● **ACTIVITY**
Search the material and gather each line with "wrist" in it.

-- Opening Marker --

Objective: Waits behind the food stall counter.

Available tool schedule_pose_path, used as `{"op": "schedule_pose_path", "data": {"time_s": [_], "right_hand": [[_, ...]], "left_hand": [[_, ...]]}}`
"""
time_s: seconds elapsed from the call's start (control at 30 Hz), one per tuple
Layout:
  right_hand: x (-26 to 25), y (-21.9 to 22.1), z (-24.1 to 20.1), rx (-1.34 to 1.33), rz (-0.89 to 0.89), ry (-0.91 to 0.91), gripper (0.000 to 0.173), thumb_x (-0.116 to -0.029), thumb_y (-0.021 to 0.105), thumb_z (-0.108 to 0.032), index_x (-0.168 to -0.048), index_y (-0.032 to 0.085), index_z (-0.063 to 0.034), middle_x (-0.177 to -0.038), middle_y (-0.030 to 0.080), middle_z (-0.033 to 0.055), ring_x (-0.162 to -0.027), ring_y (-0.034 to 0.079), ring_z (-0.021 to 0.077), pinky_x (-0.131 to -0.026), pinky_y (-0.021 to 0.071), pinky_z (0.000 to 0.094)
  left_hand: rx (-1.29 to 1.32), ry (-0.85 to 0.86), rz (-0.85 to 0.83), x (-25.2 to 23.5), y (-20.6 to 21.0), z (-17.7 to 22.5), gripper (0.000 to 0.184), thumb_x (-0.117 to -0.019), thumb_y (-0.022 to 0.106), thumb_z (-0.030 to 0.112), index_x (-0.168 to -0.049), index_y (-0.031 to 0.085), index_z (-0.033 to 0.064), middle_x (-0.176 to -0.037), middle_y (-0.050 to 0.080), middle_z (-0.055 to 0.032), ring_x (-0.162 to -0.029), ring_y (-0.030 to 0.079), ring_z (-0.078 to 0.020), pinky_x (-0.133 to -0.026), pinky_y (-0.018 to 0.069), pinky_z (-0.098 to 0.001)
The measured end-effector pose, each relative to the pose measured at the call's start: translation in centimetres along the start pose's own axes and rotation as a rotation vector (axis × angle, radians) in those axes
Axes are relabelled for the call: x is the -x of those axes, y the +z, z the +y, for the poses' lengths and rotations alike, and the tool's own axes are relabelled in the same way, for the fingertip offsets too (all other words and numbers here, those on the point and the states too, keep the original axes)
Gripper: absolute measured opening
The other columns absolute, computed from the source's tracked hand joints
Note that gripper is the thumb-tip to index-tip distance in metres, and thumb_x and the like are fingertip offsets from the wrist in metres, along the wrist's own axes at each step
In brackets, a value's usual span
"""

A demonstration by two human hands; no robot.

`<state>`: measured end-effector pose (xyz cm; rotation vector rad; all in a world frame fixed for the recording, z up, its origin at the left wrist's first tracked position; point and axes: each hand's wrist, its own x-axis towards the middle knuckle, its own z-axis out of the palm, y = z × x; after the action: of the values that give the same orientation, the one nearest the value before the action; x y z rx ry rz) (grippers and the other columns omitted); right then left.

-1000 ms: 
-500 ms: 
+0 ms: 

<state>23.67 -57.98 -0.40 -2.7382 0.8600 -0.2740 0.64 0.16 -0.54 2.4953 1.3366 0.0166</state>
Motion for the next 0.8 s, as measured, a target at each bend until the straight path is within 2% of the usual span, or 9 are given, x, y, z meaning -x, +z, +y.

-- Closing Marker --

● **RESULT OF THIS TASK**
Note that gripper is the thumb-tip to index-tip distance in metres, and thumb_x and the like are fingertip offsets from the wrist in metres, along the wrist's own axes at each step
`<state>`: measured end-effector pose (xyz cm; rotation vector rad; all in a world frame fixed for the recording, z up, its origin at the left wrist's first tracked position; point and axes: each hand's wrist, its own x-axis towards the middle knuckle, its own z-axis out of the palm, y = z × x; after the action: of the values that give the same orientation, the one nearest the value before the action; x y z rx ry rz) (grippers and the other columns omitted); right then left.

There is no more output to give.